In the DNA prime, MVA boost model to be used in Project One of this applicafion, the only immune correlate of protection against mucosal challenge identified thus far is the GM-CSF mediated avidity of vaccine-elicited anfibody binding to the envelope ofthe challenge virus. The mechanism for protecfion is unknown but suggests an important role for the humoral immune response. The goals of the Virology and Anfibody Assay Core are therefore to investigate (i) a mechanism for GM-CSF-based antibody protection (Project One), (ii) novel strategies for promofing humoral immunity within the gut mucosa (Project Two), and (iii) vaccine and challenge induced anfibody specificities (NHP Monoclonal Anfibody Core). The Virology Core is central to these studies and will assess whether neutralizing and Fc-mediated anfibody acfivifies correlate with vaccine-induced protecfion. We will focus on antibodies within mucosal secretions and plasma against viral proteins Env and Gag. The neutralizing antibody component mediates antiviral activity by binding to the virion associated form of Env and preventing infection of a target cell. While neutralizing anfibodies are likely to be a critical component of a vaccine, to date no one has elicited Nabs that can mediate neutralizafion of genetically diverse viruses, a feature that is critical for protection of HlV-1 infected humans. Other nonneutralizing antibody acfivifies have been associated with protection against acquisifion and disease progression. These involve recognition ofthe Env expressed on the surface of an infected cell, leading to lysis of that cell (ADCC) in addition to augmenting other non-lytic mechanisms that may contribute to viral suppression (ADCVI). Finally, transmission of HIV-1 and SIV across the genital mucosa is associated with a genefic bottleneck, and we will therefore characterize the variants that establish infection in the vaccinated and control monkeys to determine whether vaccine-induced antibodies imposed selective pressure on Env. Specifically, the Virology Core will determine whether peripheral and mucosal IgG and IgA-mediated antibody activities correlate with immune protection against intravaginal challenge following vaccination and investigate whether a sieve effect is evident.

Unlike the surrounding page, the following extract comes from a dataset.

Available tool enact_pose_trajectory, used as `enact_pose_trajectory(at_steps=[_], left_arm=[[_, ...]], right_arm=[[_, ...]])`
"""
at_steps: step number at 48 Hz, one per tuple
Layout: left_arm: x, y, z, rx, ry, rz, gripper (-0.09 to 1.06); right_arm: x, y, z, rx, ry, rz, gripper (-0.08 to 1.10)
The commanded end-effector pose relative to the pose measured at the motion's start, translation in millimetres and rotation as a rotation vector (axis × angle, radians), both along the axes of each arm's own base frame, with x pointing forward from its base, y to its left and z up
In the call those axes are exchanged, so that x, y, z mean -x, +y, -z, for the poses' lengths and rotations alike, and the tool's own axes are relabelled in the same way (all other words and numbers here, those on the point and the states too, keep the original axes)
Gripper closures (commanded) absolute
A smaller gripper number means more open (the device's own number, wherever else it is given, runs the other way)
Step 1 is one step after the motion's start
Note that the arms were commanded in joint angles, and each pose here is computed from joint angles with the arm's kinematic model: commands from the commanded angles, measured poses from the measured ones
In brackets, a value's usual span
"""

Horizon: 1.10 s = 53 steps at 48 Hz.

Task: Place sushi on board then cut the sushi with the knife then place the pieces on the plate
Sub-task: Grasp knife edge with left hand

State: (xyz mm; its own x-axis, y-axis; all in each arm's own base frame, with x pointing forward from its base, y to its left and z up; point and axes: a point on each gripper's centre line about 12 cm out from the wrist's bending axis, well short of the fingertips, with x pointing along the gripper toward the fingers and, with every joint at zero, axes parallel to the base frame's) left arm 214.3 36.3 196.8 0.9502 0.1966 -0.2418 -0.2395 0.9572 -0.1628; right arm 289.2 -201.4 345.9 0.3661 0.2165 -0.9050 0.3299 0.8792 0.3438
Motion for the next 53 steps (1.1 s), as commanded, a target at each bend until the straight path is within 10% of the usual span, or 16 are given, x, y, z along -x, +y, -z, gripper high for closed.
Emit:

在DNA初免中，将在该应用程序的项目一中使用的MVA加强模型是唯一的免疫相关物 迄今为止确定的对粘膜攻击的保护作用是GM-CSF介导的疫苗引起的免疫应答的亲合力。 抗体与攻击病毒的包膜结合。其保护机制尚不清楚， 提示了体液免疫应答的重要作用。病毒学和Anfibody检测的目的 因此，核心是研究（i）基于GM-CSF的抗体保护机制（项目一），（ii） 用于促进肠粘膜内的体液免疫的新策略（项目二），和（iii）疫苗和 攻击诱导的抗体特异性（NHP单克隆抗体核心）。病毒学核心是 这些研究将评估中和和Fc介导的抗体活化是否与 疫苗诱导的保护作用。我们将重点关注粘膜分泌物和血浆中抗病毒的抗体 蛋白Env和Gag。中和抗体组分通过结合抗病毒抗体介导抗病毒活性。 病毒体相关形式的Env并防止靶细胞感染。虽然中和抗体很可能 作为疫苗的关键组分，迄今为止还没有人诱导出可以介导中和 遗传多样性病毒，这是保护HIV-1感染的人的关键特征。其他非中和 抗体活性与预防获得性免疫和疾病有关， 进展这些包括识别在感染细胞表面表达的Env，导致 细胞裂解（ADCC）除了增强可能导致病毒感染的其他非裂解机制外， 抑制（ADCVI）。最后，HIV-1和SIV通过生殖器粘膜的传播与生殖器粘膜的感染有关。 基因瓶颈，因此，我们将描述在接种疫苗的人中建立感染的变异。 和对照猴，以确定疫苗诱导的抗体是否对Env施加选择性压力。 具体而言，病毒学核心将确定外周和粘膜IgG和IgA介导的 抗体活性与疫苗接种后针对阴道内攻击的免疫保护相关， 研究筛选效应是否明显。